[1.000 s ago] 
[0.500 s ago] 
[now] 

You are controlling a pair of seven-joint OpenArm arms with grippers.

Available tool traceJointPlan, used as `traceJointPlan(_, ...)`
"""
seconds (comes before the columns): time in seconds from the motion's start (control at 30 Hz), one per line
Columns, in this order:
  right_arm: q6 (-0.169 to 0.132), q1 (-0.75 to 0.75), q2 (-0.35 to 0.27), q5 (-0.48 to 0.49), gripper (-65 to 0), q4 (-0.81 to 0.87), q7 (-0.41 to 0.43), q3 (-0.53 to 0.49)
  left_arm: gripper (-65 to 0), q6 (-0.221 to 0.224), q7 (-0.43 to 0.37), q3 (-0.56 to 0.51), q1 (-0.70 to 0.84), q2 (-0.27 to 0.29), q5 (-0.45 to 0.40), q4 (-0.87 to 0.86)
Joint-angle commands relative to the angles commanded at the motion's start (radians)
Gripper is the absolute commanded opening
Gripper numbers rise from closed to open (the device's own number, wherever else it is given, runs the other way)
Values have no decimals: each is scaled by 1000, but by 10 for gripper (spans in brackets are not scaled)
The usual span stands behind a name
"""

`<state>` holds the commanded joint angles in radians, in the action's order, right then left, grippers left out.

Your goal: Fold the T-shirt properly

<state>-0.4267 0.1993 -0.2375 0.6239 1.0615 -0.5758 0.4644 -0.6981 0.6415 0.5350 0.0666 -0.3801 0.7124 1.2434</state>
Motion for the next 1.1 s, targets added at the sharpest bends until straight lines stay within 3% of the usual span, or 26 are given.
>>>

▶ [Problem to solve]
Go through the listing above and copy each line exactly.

▶ [Your solution]
[1.000 s ago] 
[0.500 s ago] 
[now] 

You are controlling a pair of seven-joint OpenArm arms with grippers.

Available tool traceJointPlan, used as `traceJointPlan(_, ...)`
"""
seconds (comes before the columns): time in seconds from the motion's start (control at 30 Hz), one per line
Columns, in this order:
  right_arm: q6 (-0.169 to 0.132), q1 (-0.75 to 0.75), q2 (-0.35 to 0.27), q5 (-0.48 to 0.49), gripper (-65 to 0), q4 (-0.81 to 0.87), q7 (-0.41 to 0.43), q3 (-0.53 to 0.49)
  left_arm: gripper (-65 to 0), q6 (-0.221 to 0.224), q7 (-0.43 to 0.37), q3 (-0.56 to 0.51), q1 (-0.70 to 0.84), q2 (-0.27 to 0.29), q5 (-0.45 to 0.40), q4 (-0.87 to 0.86)
Joint-angle commands relative to the angles commanded at the motion's start (radians)
Gripper is the absolute commanded opening
Gripper numbers rise from closed to open (the device's own number, wherever else it is given, runs the other way)
Values have no decimals: each is scaled by 1000, but by 10 for gripper (spans in brackets are not scaled)
The usual span stands behind a name
"""

`<state>` holds the commanded joint angles in radians, in the action's order, right then left, grippers left out.

Your goal: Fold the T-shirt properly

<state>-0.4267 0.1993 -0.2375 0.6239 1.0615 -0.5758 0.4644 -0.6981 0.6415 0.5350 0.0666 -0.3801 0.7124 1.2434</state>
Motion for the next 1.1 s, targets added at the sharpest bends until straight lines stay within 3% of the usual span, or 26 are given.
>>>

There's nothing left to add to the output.